Fonseka on ‘hunger’ strike for a telephone

Retired Sri Lankn Army General, Sarath Fonseka, who was arrested in Feb, is on a hunger strike demanding that he be permitted to use a telephone. Observers see the ‘denial’ of phone facility as a move to prevent Fonseka from ‘speaking’ on ‘war crimes’ from his prison cell.

He has gone on fast at the naval headquarters in Colombo where he is detained pending trail in a military court on charges that he had conspired to overthrow the government of President Rajapaksa.

Other charges slapped on the 59-year-old war hero include that he had taken bribes from arms dealers

Fonseka camp claims that a court had granted him permission to use a telephone brought to him by his wife, Anoma, but the army has denied him the facility.

Prasad Samarasinghe, military spokesman, has rejected the charge. According to him, the right to use a telephone could be granted only by Lt General Jagath Jayasuriya, the army commander, and not by a court.

Once considered as a Rajapaksa loyalist, Fonseka had turned against the President and contested unsuccessfully in the Presidential election held on January 25.  

He will remain on hunger strike until he is allowed to telephone his two daughters, who are both living in the United States, say reports.

WAR CRIMES PROBE

The UN Secretary General Ban Ki-moon plans to set up an expert panel to look into rights abuses during the Wanni War particularly in the final phase that had ended with the killing of  LTTE supremo Velupillai Prabhakaran in April last year.
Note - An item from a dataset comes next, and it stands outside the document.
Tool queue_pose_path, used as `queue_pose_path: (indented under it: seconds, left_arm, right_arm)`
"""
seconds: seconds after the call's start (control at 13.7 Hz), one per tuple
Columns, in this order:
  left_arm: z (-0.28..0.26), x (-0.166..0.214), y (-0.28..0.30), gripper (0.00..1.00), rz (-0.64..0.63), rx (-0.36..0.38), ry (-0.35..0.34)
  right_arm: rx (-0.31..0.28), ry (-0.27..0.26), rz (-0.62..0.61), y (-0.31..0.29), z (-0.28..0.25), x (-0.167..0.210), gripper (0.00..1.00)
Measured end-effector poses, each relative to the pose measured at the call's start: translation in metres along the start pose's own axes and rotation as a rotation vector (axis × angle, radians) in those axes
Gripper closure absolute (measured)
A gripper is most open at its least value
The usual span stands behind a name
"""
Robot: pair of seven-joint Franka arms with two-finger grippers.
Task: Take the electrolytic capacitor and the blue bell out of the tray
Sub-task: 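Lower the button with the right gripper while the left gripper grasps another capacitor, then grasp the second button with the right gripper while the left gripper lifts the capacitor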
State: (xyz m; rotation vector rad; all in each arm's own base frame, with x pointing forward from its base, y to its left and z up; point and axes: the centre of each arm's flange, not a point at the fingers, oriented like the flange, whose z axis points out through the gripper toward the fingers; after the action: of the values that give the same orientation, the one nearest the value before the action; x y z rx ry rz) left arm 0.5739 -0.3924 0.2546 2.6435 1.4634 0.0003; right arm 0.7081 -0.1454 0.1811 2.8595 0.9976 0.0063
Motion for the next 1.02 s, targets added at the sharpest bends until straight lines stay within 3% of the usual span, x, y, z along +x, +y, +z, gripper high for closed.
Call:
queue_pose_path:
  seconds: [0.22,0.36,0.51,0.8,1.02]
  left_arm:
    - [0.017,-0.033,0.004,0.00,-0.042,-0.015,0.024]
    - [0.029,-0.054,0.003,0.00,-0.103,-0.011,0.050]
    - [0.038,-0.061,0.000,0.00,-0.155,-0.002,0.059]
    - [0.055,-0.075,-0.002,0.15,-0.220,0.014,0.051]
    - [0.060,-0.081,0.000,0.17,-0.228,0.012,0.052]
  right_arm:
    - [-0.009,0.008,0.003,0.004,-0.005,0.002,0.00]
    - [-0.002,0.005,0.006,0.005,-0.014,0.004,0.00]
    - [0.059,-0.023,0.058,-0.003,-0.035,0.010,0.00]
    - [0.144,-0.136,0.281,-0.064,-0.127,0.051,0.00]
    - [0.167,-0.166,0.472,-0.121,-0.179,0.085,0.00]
Ban Ki-moon conveyed his plan to President Rajapaksa on Friday Mar 5 and told him that the proposed panel would advise the Sri Lankan Government on ‘accountability issues’ relating to possible rights abuses.

The president rejected the plan as ‘totally uncalled for and unwarranted’. It (the appointment of the panel) would certainly be perceived as an interference with the current general election campaign’, Rajapaksa told the Secretary General and assured him that Sri Lanka would take ‘necessary and appropriate action’.

Colombo has been under intense international pressure for a while to conducts a war crimes inquiry. Last October, the US State Department published report that said government troops had shelled civilians and that the Tamil rebels used civilians as human shields.

Last month (Feb 2010), the European Commission decided to suspend zero tax benefit to imports from Sri Lanka as a punishment for violation of human rights agreements linked to the import scheme.